Rare transit of Venus unfolds in the morning sky
Scientists and amateur astronomers alike peered up to the skies across India to watch a dark black spot slide over the surface of the Sun.
New Delhi: A rare celestial spectacle, transit of Venus, the last for this century, unfolded in the morning sky all across the country on Wednesday, enthralling the astro enthusiasts.
Scientists and amateur astronomers alike celebrated the arrival of the Transit of Venus, peering up to the skies to watch a dark black spot slide over the surface of the Sun.
The awesome spectacle was visible all over the country, including the national capital. However, a cloudy sky restricted its visibility from Delhi and some other parts of northern India.
"This was the century's last Venus Transit," Nehru Planetarium Director N Rathnasree said. The event was visible at around 7 am, she said.
Large projectors, pin hole cameras and telescopes were set up to help people see the celestial event unfold at the Planetarium, where a large number of people had gathered to see the rare event.
"It is exciting to see such an event," said a Class X student Soumaya.
"It is too good to resist.
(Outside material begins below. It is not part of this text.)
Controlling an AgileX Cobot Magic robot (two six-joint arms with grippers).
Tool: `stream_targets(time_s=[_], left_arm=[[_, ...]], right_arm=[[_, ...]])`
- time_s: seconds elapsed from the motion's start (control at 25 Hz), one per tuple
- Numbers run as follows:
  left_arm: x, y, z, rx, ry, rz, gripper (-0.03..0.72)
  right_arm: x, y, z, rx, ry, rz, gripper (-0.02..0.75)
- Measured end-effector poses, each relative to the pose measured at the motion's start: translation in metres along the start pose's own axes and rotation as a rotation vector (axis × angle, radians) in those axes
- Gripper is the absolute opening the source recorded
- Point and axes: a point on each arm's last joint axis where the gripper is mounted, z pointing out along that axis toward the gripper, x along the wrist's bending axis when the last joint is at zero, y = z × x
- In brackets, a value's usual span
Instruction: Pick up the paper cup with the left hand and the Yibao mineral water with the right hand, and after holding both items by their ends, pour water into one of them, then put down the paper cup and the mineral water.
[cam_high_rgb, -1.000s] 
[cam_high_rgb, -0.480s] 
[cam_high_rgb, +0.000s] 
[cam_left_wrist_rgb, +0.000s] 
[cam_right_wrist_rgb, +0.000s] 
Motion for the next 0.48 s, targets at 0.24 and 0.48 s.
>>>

It is awesome," Nisha Gupta, a school teacher said, who had earlier seen the 2004 spectacle also.
"The next Venus transit will happen after 105.5 years in 2117, making this a lifetime's event," Science Popularisation Association of Communicators and Educators (SPACE) Director CB Devgun said.
From the Earth, this phenomenon is seen when the Venus passes between the Sun and the Earth. It occurs in intervals of 8, 121 , 8 and 105 years, Devgun said.
"The phenomenon should be seen only through solar filters, special solar glasses or with the help of pin hole cameras," Secretary of Planetary Society of India N Sri Raghunandan Kumar said.
The last Transit of Venus occurred on June 8, 2004 and was visible across India.